Pick out every line in the data below that holds "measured".

§ DATA PROVIDED
________________________________________

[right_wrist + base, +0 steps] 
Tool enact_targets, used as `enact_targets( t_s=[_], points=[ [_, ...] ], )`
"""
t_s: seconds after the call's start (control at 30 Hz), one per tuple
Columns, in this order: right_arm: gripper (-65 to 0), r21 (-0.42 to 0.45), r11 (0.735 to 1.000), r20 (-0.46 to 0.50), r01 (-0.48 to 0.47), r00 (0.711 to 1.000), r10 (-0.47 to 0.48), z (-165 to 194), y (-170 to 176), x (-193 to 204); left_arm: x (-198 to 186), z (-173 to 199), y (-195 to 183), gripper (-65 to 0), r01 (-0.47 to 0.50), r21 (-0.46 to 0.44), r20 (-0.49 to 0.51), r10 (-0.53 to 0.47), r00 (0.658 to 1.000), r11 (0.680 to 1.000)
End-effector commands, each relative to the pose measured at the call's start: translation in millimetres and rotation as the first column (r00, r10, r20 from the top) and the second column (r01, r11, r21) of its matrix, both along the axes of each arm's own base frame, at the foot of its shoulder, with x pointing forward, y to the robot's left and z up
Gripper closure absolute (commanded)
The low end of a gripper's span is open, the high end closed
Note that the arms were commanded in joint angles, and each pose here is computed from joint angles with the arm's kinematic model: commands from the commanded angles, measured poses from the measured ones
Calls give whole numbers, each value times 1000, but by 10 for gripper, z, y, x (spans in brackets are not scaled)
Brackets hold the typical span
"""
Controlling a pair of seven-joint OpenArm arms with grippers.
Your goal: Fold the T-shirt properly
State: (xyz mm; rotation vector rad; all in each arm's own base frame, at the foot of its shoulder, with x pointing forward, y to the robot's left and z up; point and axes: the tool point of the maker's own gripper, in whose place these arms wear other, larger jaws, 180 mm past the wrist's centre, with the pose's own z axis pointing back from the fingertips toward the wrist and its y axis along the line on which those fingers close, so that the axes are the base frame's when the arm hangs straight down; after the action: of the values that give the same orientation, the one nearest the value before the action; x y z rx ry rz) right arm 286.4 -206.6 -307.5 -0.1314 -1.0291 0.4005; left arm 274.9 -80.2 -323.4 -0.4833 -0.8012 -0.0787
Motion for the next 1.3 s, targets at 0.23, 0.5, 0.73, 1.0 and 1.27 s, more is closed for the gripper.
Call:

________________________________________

§ EXERCISE ANSWER
End-effector commands, each relative to the pose measured at the call's start: translation in millimetres and rotation as the first column (r00, r10, r20 from the top) and the second column (r01, r11, r21) of its matrix, both along the axes of each arm's own base frame, at the foot of its shoulder, with x pointing forward, y to the robot's left and z up
Note that the arms were commanded in joint angles, and each pose here is computed from joint angles with the arm's kinematic model: commands from the commanded angles, measured poses from the measured ones

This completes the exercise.